Set down a word-for-word copy of the data below, limited to the lines from the first through the line with "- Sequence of".

INFORMATION PROVIDED
----

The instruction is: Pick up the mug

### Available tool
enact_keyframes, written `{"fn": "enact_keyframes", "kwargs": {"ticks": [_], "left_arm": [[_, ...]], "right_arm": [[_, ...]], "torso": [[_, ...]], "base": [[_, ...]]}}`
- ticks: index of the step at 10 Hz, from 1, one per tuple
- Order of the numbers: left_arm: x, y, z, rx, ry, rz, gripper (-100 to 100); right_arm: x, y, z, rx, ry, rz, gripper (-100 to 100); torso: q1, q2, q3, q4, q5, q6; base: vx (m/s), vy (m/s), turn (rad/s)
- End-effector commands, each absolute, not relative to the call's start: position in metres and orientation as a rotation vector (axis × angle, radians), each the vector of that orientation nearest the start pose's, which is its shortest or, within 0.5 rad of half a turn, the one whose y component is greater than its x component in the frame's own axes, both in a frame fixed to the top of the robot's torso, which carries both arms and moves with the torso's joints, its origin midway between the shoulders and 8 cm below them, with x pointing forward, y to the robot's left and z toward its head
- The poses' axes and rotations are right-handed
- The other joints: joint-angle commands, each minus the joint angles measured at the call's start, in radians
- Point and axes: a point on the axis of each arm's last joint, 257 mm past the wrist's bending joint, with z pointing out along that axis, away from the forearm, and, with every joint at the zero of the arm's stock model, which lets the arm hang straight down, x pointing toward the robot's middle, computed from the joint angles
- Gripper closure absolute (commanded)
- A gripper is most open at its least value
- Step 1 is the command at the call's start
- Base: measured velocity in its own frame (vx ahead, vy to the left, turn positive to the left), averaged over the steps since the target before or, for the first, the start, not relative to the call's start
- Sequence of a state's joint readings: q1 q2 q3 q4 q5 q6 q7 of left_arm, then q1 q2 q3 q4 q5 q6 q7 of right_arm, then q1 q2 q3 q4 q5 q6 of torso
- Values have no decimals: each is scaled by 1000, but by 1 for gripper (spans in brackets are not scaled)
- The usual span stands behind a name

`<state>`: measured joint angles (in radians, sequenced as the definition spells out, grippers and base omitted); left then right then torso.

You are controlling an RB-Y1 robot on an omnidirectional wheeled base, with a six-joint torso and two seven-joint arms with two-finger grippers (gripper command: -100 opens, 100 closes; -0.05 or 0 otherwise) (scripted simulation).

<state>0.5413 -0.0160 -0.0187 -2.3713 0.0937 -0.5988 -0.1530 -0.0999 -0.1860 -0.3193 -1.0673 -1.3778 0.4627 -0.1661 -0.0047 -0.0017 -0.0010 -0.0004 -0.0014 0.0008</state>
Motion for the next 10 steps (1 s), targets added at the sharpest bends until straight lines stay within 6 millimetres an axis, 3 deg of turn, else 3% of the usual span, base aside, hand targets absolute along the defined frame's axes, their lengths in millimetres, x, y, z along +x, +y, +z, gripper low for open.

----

TASK SOLUTION
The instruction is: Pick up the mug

### Available tool
enact_keyframes, written `{"fn": "enact_keyframes", "kwargs": {"ticks": [_], "left_arm": [[_, ...]], "right_arm": [[_, ...]], "torso": [[_, ...]], "base": [[_, ...]]}}`
- ticks: index of the step at 10 Hz, from 1, one per tuple
- Order of the numbers: left_arm: x, y, z, rx, ry, rz, gripper (-100 to 100); right_arm: x, y, z, rx, ry, rz, gripper (-100 to 100); torso: q1, q2, q3, q4, q5, q6; base: vx (m/s), vy (m/s), turn (rad/s)
- End-effector commands, each absolute, not relative to the call's start: position in metres and orientation as a rotation vector (axis × angle, radians), each the vector of that orientation nearest the start pose's, which is its shortest or, within 0.5 rad of half a turn, the one whose y component is greater than its x component in the frame's own axes, both in a frame fixed to the top of the robot's torso, which carries both arms and moves with the torso's joints, its origin midway between the shoulders and 8 cm below them, with x pointing forward, y to the robot's left and z toward its head
- The poses' axes and rotations are right-handed
- The other joints: joint-angle commands, each minus the joint angles measured at the call's start, in radians
- Point and axes: a point on the axis of each arm's last joint, 257 mm past the wrist's bending joint, with z pointing out along that axis, away from the forearm, and, with every joint at the zero of the arm's stock model, which lets the arm hang straight down, x pointing toward the robot's middle, computed from the joint angles
- Gripper closure absolute (commanded)
- A gripper is most open at its least value
- Step 1 is the command at the call's start
- Base: measured velocity in its own frame (vx ahead, vy to the left, turn positive to the left), averaged over the steps since the target before or, for the first, the start, not relative to the call's start
- Sequence of a state's joint readings: q1 q2 q3 q4 q5 q6 q7 of left_arm, then q1 q2 q3 q4 q5 q6 q7 of right_arm, then q1 q2 q3 q4 q5 q6 of torso

The exercise is finished.